A Brief Review of Interfacing Supercritical Fluid Chromatography with Mass Spectrometry

In the past decade, supercritical fluid chromatography (SFC) has experienced a steady growth in acceptance, particularly in pharmaceutical and chemical laboratories. Compared to HPLC, SFC offers better selectivity and shorter analysis time because of the low viscosity and high diffusivity inherent to supercritical fluids. Due to the intrinsic universality, sensitivity, and specificity of MS, SFC MS readily lends itself as an attractive complement to RPLC MS. This brief review deals primarily with the applications of SFC MS to show the versatility and broad applicability of this hyphenated technique, with a heavy emphasis on pharmaceutical related applications.

Introduction
In the past decade, supercritical fluid chromatography (SFC) has experienced a steady growth in acceptance, particularly in pharmaceutical and chemical laboratories. In SFC, a “supercritical” fluid, most commonly CO2, in combination with one or more polar organic solvents, such as alcohols, is used as mobile phase.
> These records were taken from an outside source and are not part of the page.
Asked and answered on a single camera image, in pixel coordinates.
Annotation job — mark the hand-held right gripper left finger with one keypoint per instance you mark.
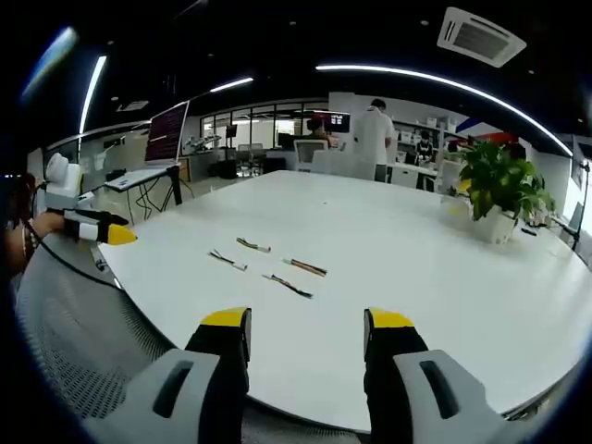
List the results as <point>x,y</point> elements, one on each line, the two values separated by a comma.
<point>185,393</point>

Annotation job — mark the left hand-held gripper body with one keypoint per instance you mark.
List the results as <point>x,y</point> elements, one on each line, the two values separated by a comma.
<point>62,182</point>

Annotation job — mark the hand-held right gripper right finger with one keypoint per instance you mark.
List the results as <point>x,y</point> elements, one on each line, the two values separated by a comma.
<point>430,393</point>

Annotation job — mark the black pen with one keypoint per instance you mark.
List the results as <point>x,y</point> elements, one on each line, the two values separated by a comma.
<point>289,284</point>

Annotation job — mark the person's left hand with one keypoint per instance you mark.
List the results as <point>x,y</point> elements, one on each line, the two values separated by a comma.
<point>48,224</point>

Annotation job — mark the white stand table black legs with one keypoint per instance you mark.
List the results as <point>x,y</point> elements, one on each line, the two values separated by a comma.
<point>139,178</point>

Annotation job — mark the short ceiling light strip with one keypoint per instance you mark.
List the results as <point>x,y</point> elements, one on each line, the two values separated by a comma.
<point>92,92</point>
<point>231,84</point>

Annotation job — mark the large display screen on stand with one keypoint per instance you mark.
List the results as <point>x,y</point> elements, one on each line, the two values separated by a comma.
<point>165,134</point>

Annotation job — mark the grey mesh office chair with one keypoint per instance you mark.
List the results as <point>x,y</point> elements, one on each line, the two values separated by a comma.
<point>88,342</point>

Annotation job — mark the green potted plant white pot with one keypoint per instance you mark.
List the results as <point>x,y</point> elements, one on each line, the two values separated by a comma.
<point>497,185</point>

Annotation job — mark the white office chair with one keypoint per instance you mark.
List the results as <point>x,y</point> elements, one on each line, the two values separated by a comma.
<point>311,155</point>

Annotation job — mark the black tripod stand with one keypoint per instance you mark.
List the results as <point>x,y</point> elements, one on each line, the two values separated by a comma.
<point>580,203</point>

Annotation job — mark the white storage shelf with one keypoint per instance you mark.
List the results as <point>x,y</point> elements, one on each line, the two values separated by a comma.
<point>416,134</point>

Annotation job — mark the long curved ceiling light strip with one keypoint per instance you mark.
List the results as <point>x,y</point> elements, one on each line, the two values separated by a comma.
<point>439,81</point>

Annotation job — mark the white ceiling air vent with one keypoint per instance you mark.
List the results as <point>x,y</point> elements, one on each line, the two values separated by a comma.
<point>481,36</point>

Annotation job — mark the small wall screen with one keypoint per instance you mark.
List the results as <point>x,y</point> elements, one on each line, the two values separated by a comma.
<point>337,121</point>

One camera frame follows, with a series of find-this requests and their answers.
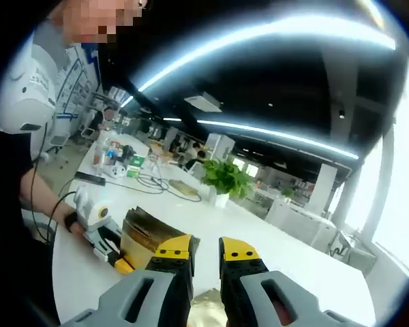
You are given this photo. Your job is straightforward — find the grey office chair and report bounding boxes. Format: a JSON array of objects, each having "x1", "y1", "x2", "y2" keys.
[{"x1": 47, "y1": 132, "x2": 72, "y2": 161}]

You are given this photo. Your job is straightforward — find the yellow paper bag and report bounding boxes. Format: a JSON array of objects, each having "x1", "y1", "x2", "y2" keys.
[{"x1": 119, "y1": 205, "x2": 200, "y2": 270}]

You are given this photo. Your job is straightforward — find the person in black shirt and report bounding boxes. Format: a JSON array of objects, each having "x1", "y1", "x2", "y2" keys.
[{"x1": 0, "y1": 129, "x2": 61, "y2": 327}]

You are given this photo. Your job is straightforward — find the white game controller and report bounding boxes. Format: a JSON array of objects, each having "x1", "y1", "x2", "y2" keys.
[{"x1": 105, "y1": 165, "x2": 127, "y2": 181}]

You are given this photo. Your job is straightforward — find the potted green plant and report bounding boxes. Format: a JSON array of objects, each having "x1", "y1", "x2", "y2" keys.
[{"x1": 200, "y1": 159, "x2": 256, "y2": 209}]

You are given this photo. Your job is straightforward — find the person's left hand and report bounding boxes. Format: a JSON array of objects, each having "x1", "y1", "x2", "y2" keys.
[{"x1": 63, "y1": 211, "x2": 87, "y2": 238}]

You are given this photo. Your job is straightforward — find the grey cable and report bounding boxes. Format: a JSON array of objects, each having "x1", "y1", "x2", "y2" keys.
[{"x1": 136, "y1": 163, "x2": 172, "y2": 196}]

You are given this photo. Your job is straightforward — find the white pillar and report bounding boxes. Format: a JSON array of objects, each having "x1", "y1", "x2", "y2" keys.
[{"x1": 306, "y1": 163, "x2": 338, "y2": 219}]

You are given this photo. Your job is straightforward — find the white chest device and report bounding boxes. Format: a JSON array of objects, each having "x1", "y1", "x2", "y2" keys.
[{"x1": 0, "y1": 44, "x2": 59, "y2": 134}]

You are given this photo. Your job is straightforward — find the white table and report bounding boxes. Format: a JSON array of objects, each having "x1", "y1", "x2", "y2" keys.
[{"x1": 50, "y1": 132, "x2": 378, "y2": 327}]

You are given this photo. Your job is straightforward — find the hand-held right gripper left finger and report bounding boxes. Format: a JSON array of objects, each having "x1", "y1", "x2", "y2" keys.
[{"x1": 61, "y1": 234, "x2": 195, "y2": 327}]

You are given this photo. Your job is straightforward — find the brown flat block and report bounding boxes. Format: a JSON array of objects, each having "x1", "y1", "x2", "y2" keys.
[{"x1": 168, "y1": 178, "x2": 202, "y2": 202}]

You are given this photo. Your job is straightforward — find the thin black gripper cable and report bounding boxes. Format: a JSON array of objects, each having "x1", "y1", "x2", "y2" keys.
[{"x1": 29, "y1": 122, "x2": 76, "y2": 243}]

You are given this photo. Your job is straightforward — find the bundle of gold mask packets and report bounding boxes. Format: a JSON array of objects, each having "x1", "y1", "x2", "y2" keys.
[{"x1": 127, "y1": 206, "x2": 188, "y2": 245}]

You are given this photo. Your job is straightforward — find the curved ceiling light strip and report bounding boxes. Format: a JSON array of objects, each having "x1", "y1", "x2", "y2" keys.
[
  {"x1": 196, "y1": 119, "x2": 361, "y2": 160},
  {"x1": 136, "y1": 15, "x2": 396, "y2": 93}
]

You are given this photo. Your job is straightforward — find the black power strip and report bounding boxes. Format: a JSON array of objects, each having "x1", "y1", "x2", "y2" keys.
[{"x1": 74, "y1": 171, "x2": 107, "y2": 187}]

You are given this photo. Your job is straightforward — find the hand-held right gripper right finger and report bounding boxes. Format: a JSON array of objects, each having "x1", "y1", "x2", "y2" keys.
[{"x1": 218, "y1": 237, "x2": 355, "y2": 327}]

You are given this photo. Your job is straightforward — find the ceiling air vent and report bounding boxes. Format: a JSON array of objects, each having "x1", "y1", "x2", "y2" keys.
[{"x1": 183, "y1": 91, "x2": 223, "y2": 113}]

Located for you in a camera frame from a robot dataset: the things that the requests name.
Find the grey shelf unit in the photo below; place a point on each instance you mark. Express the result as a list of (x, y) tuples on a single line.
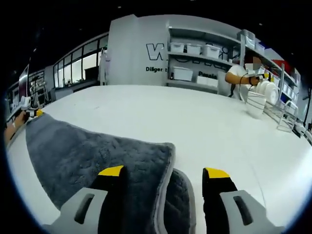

While CO2 itself is relatively non-polar, the addition of polar organic solvents enables the mobile phase to retain the
polarity and solvating power of the polar organics. Compared to HPLC, SFC offers better selectivity and shorter analysis time due to the low viscosity and high diffusivity inherent to supercritical fluids [1]. The ongoing
acetonitrile (ACN) shortage has also stimulated an elevated interest in employing SFC as a possible alternative to the industry-dominating, ACN-reliant reversed phase LC (RPLC).